▶ [Exercise details] For the entries below, print exactly the lines between the line holding "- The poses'" and the line holding "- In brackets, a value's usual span", inclusive, and nothing else.

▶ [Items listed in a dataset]
* * *

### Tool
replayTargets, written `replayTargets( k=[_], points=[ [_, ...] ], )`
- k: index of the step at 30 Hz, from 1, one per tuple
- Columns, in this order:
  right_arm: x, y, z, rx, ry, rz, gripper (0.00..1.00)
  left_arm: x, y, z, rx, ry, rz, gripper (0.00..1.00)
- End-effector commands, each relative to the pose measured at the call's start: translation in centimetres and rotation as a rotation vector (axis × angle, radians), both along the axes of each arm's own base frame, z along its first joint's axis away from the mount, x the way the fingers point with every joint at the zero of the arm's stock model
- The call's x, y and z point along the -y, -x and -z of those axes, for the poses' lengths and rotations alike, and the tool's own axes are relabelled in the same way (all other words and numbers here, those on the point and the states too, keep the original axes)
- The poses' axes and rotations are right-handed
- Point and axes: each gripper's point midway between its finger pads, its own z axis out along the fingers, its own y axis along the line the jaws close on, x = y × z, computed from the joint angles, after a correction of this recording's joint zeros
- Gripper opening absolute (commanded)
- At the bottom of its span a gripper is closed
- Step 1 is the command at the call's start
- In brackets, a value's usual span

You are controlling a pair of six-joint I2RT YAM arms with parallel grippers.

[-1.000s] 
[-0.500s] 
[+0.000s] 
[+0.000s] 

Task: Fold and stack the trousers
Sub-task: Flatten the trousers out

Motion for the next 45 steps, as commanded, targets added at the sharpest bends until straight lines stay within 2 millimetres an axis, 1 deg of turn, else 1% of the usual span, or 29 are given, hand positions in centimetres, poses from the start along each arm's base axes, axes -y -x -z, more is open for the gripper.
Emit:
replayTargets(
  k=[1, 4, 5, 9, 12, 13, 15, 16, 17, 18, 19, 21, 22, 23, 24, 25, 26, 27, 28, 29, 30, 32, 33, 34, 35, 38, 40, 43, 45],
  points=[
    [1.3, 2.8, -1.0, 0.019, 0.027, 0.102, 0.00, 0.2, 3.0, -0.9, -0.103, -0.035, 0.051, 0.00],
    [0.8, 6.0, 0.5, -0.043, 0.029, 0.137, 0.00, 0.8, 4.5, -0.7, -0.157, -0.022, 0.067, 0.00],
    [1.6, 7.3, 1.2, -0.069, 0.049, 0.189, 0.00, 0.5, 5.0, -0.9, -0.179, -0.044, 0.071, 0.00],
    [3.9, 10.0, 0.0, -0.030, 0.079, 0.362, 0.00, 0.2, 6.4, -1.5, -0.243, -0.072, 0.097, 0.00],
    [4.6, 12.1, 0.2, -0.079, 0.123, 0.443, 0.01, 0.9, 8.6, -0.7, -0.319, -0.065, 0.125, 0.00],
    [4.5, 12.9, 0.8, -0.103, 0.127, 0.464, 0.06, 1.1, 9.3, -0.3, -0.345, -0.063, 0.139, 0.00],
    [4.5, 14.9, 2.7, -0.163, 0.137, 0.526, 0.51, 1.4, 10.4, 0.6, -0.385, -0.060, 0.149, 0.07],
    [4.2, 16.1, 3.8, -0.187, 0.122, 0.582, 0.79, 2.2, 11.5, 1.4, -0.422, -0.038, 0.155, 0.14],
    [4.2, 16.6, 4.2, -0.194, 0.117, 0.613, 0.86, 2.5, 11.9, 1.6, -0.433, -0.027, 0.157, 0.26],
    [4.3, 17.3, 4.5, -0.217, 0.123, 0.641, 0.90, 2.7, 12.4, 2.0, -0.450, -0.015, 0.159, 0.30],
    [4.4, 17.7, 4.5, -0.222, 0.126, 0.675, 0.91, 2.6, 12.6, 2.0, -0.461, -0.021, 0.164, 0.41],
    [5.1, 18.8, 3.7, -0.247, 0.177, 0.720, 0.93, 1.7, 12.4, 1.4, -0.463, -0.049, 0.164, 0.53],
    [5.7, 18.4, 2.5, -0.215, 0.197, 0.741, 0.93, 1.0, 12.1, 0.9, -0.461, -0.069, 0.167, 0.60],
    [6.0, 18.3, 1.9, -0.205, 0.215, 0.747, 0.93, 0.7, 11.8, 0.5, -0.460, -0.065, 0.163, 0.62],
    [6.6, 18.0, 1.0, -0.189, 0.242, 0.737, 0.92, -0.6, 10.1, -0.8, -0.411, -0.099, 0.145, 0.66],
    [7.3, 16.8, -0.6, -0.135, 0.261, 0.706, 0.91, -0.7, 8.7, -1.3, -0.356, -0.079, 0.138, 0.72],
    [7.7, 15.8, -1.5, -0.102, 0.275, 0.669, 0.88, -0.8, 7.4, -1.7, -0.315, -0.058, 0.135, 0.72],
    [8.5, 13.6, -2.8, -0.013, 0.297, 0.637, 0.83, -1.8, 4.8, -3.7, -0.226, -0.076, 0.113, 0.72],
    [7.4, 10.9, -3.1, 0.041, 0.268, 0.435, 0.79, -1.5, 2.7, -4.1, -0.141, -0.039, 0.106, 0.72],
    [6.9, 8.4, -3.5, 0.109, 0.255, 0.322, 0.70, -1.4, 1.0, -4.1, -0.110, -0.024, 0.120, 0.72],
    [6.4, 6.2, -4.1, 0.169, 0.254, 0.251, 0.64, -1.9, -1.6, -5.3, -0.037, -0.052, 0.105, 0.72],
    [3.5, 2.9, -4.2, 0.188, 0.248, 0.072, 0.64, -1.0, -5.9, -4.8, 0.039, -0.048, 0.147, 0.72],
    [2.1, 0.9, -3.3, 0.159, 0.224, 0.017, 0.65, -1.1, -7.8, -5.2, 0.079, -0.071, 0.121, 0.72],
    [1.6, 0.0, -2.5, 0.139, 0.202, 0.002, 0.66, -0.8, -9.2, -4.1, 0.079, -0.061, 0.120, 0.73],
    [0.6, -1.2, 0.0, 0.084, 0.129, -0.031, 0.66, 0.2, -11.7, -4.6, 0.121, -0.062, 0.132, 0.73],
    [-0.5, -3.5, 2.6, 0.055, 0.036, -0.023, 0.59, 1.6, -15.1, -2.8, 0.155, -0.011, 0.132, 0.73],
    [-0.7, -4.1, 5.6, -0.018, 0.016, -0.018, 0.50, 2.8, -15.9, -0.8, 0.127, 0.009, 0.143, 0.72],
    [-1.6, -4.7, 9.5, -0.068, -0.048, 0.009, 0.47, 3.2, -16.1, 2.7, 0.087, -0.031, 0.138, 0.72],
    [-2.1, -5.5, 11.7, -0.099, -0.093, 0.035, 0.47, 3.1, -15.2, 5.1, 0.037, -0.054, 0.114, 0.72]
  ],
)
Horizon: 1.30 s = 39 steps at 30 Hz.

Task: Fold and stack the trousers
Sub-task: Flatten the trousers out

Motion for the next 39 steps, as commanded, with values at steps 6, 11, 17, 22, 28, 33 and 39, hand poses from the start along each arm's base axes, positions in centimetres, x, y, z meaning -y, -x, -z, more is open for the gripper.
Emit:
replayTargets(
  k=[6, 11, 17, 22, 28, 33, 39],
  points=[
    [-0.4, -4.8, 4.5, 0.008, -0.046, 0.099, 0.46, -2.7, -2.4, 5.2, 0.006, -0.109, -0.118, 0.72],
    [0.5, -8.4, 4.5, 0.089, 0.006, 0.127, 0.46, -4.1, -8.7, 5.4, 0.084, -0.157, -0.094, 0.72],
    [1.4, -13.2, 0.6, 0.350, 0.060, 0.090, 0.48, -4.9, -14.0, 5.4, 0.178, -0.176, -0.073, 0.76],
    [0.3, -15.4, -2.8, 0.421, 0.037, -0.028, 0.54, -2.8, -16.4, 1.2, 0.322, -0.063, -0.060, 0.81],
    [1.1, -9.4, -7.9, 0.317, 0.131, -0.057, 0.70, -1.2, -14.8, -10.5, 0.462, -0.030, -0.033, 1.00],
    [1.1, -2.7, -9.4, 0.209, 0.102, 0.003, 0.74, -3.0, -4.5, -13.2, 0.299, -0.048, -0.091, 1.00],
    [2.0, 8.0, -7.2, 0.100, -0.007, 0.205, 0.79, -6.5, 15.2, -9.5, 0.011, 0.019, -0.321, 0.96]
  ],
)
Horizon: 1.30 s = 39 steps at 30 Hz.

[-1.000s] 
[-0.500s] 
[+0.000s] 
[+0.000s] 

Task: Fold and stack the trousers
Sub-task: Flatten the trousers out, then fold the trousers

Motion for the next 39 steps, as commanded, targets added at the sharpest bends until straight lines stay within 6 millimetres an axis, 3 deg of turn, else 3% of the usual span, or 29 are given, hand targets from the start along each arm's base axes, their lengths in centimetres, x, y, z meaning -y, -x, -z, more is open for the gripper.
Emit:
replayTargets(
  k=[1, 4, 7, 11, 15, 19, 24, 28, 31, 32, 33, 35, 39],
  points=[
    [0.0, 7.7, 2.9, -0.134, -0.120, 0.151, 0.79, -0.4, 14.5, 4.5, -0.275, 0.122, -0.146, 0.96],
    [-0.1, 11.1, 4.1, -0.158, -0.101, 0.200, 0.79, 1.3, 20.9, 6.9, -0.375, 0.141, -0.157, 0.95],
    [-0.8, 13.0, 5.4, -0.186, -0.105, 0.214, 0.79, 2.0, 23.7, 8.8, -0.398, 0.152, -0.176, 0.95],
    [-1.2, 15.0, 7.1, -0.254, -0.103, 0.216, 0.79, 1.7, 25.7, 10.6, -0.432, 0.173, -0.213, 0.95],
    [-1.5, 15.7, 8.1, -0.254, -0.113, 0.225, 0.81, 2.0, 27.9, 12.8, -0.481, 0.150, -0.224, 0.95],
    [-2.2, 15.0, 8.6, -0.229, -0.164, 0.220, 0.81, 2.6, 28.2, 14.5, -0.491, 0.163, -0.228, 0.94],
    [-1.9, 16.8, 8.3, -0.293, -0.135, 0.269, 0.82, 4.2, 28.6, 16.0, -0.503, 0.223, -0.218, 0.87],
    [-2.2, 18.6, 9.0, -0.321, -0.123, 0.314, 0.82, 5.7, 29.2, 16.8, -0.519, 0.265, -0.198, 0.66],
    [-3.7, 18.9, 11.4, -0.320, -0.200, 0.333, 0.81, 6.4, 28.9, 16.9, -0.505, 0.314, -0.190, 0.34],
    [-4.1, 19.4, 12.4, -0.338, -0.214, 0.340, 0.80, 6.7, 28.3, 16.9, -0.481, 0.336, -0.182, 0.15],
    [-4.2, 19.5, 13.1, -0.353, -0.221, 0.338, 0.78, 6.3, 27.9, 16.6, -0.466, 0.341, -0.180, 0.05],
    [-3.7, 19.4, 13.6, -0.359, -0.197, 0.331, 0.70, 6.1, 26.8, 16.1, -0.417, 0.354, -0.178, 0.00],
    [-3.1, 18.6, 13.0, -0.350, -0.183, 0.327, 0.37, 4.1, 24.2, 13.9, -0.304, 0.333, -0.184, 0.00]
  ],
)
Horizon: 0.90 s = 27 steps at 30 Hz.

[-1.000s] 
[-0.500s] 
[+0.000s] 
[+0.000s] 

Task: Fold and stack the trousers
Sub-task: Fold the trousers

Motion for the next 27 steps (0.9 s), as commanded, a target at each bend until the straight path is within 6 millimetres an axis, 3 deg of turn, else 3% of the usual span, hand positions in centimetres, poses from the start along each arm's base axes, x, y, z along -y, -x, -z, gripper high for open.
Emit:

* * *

▶ [Your solution]
- The poses' axes and rotations are right-handed
- Point and axes: each gripper's point midway between its finger pads, its own z axis out along the fingers, its own y axis along the line the jaws close on, x = y × z, computed from the joint angles, after a correction of this recording's joint zeros
- Gripper opening absolute (commanded)
- At the bottom of its span a gripper is closed
- Step 1 is the command at the call's start
- In brackets, a value's usual span

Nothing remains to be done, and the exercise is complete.